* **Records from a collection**
==*==

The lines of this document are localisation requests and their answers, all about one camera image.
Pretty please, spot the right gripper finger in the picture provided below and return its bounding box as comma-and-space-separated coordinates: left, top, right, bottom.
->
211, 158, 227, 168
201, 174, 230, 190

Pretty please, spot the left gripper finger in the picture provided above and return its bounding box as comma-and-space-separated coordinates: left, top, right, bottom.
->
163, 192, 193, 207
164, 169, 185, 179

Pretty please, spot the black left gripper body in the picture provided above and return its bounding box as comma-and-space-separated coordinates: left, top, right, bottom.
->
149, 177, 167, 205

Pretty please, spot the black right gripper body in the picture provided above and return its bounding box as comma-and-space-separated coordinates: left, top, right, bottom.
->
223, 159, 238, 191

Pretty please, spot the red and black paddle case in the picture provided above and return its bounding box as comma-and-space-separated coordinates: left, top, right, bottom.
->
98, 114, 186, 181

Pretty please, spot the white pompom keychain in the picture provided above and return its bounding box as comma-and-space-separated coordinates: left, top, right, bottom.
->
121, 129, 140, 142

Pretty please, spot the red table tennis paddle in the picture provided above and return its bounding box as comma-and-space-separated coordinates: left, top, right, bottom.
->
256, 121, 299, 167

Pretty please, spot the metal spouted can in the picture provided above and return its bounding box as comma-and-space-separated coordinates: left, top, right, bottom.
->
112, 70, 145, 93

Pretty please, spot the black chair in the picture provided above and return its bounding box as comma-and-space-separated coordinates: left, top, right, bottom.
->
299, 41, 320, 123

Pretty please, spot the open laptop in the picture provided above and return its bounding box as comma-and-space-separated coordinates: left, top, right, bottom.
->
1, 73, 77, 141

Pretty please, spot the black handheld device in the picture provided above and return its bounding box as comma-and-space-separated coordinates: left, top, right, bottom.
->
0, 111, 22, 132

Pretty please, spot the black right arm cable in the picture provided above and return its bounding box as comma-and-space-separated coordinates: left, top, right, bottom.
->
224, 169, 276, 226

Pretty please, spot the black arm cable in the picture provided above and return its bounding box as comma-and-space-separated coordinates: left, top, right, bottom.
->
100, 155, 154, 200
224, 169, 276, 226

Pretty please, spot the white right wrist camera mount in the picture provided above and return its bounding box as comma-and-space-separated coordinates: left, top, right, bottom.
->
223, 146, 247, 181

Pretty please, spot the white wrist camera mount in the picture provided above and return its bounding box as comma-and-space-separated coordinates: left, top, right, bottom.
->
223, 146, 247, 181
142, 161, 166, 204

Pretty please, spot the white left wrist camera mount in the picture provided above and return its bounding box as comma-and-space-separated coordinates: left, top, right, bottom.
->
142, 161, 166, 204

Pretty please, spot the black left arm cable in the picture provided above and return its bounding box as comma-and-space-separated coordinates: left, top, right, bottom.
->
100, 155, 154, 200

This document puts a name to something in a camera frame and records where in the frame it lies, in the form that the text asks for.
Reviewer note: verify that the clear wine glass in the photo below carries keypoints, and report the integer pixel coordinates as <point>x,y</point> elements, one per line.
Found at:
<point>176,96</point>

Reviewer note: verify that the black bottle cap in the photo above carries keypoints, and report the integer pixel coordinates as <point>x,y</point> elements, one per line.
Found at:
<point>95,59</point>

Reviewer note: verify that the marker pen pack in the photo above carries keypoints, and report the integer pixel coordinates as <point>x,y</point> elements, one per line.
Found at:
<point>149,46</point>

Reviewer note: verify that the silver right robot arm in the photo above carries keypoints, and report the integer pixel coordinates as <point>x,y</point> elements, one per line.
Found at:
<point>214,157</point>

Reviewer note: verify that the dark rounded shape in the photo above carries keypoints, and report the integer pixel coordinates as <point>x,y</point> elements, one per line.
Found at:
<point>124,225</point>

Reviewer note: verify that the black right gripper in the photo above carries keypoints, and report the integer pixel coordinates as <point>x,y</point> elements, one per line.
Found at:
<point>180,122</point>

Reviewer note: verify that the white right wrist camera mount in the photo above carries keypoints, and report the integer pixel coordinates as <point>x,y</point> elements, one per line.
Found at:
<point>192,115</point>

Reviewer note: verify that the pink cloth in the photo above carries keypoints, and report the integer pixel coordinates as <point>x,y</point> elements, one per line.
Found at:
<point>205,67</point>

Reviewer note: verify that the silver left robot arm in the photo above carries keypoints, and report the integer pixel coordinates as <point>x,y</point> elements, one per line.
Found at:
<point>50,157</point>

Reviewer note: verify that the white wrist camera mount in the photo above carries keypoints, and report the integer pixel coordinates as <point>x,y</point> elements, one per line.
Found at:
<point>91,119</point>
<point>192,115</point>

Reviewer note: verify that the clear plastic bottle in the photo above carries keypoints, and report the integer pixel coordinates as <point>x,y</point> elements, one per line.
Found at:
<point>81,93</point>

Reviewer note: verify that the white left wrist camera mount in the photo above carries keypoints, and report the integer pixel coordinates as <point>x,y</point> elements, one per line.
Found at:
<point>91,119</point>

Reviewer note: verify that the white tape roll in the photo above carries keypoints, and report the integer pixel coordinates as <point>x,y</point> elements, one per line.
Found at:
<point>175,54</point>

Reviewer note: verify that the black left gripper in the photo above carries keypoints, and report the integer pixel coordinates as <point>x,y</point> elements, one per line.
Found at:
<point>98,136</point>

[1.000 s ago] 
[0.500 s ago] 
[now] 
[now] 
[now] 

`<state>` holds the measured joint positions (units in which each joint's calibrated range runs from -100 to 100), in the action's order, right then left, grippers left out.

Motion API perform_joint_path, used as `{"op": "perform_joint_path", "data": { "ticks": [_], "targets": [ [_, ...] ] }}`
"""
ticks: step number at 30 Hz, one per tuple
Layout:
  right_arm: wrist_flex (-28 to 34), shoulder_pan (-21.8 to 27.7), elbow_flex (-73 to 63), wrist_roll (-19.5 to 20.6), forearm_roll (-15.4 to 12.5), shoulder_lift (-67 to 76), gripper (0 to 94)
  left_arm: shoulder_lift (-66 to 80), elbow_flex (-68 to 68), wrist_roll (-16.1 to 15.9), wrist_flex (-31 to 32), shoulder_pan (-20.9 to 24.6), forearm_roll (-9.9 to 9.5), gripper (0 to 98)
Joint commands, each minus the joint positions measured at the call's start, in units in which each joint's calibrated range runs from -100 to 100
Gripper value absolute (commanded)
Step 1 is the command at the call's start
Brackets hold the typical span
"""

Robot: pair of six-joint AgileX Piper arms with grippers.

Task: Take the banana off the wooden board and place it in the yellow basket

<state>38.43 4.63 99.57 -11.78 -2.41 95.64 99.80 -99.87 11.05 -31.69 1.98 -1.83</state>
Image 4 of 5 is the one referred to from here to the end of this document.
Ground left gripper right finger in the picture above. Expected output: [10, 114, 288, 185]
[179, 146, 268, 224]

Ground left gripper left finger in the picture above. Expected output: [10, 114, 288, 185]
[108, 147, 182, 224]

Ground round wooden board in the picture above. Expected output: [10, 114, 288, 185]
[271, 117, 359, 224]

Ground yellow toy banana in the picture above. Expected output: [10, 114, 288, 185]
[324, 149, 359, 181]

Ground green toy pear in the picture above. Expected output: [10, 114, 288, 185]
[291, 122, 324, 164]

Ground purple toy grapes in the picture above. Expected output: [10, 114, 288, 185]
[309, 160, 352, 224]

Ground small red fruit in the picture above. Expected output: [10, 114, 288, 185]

==*==

* **Required work**
What is needed is an exact copy of the lines from the one containing "Ground purple toy" through the last line of the records, and nothing else.

* **Answer section**
Ground purple toy grapes in the picture above. Expected output: [10, 114, 288, 185]
[309, 160, 352, 224]

Ground small red fruit in the picture above. Expected output: [10, 114, 288, 185]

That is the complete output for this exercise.